The law of evictions – titled as “unlawful detainer” in California – is a technical area. The law has statutory roots as far back as the Forcible Entry Act of 1381, which prohibited the use of self-help to retake possession of real property.
That remains an important concept in an action based on the unlawful detainer statutes. The principal objective in an action for unlawful detainer is a judicial determination whether the plaintiff or defendant is entitled, at that time, to possession of the property. Unlawful detainer does not focus on ownership, and case law holds that the issue of plaintiff’s title to the property cannot be litigated in an unlawful detainer proceeding.
So, the objective is up to obtain a judgment for unlawful detainer, coupled with issuance of a writ of possession. By law, the writ of possession is delivered to the sheriff, who has the responsibility to serve and enforce the writ of possession, ultimately using the sheriff’s office to restore possession to the plaintiff.

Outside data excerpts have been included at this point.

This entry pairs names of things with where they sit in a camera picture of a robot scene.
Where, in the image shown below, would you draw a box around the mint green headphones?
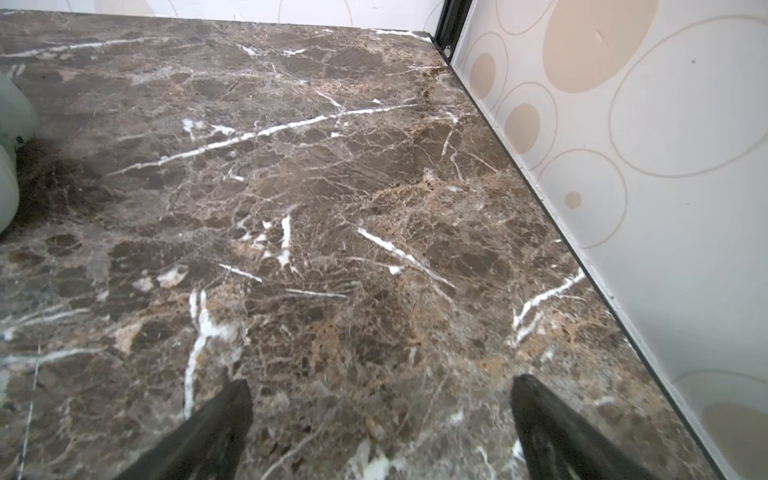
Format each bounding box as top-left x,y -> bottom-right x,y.
0,74 -> 38,231

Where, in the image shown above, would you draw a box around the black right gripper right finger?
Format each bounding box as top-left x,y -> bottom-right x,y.
510,374 -> 655,480

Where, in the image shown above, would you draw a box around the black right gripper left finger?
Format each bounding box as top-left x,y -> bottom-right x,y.
117,379 -> 253,479

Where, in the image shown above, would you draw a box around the black vertical frame post right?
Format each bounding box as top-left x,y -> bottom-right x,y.
432,0 -> 473,62

Remember – no self-help. The court issues a judgment for possession, together with a writ of possession. The sheriff enforces the writ of possession and restores possession to the plaintiff.

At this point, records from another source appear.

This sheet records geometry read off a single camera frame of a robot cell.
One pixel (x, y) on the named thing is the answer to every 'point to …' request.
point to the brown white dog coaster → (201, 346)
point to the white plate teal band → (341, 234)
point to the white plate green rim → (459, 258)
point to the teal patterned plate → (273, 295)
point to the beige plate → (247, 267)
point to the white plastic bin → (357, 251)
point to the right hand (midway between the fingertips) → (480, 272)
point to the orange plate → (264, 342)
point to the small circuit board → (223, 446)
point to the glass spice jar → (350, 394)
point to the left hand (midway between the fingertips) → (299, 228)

Now mix in issues arising under bankruptcy law. In In re Perl, __ F.3d __ (Jan. 8, 2016), the plaintiff in an unlawful detainer action obtained judgment and the court issued a writ of possession. The writ was delivered to the sheriff. Then, before the sheriff effected service, the tenant filed for bankruptcy. Does the Sheriff’s actions in enforcing the writ of possession violate the automatic stay created under bankruptcy law?
“The question in this case is whether Perl had any remaining legal or equitable possessory interest in the property after … the state court fully adjudicated in the unlawful detainer proceedings.” According to the 9th Circuit, the answer is No.
More specifically, “We conclude that under California law, entry of judgment and a writ of possession following unlawful detainer proceedings extinguishes all other legal and equitable possessory interests in the real property at issue.”
In so doing, the court overruled the decisions in In re Di Giorgio, 200 B.R. 664 (Bankr. C.D. Cal. 1996) and In re Butler, 271 B.R. 867 (Bankr. C.D. Cal. 2002).
It gets more interesting when the court reviewed the statutory scheme. The court found that “Pursuant to Code of Civil Procedure § 415.46, no occupant of the premises retains any possessory interest of any kind following service of the writ of possession.”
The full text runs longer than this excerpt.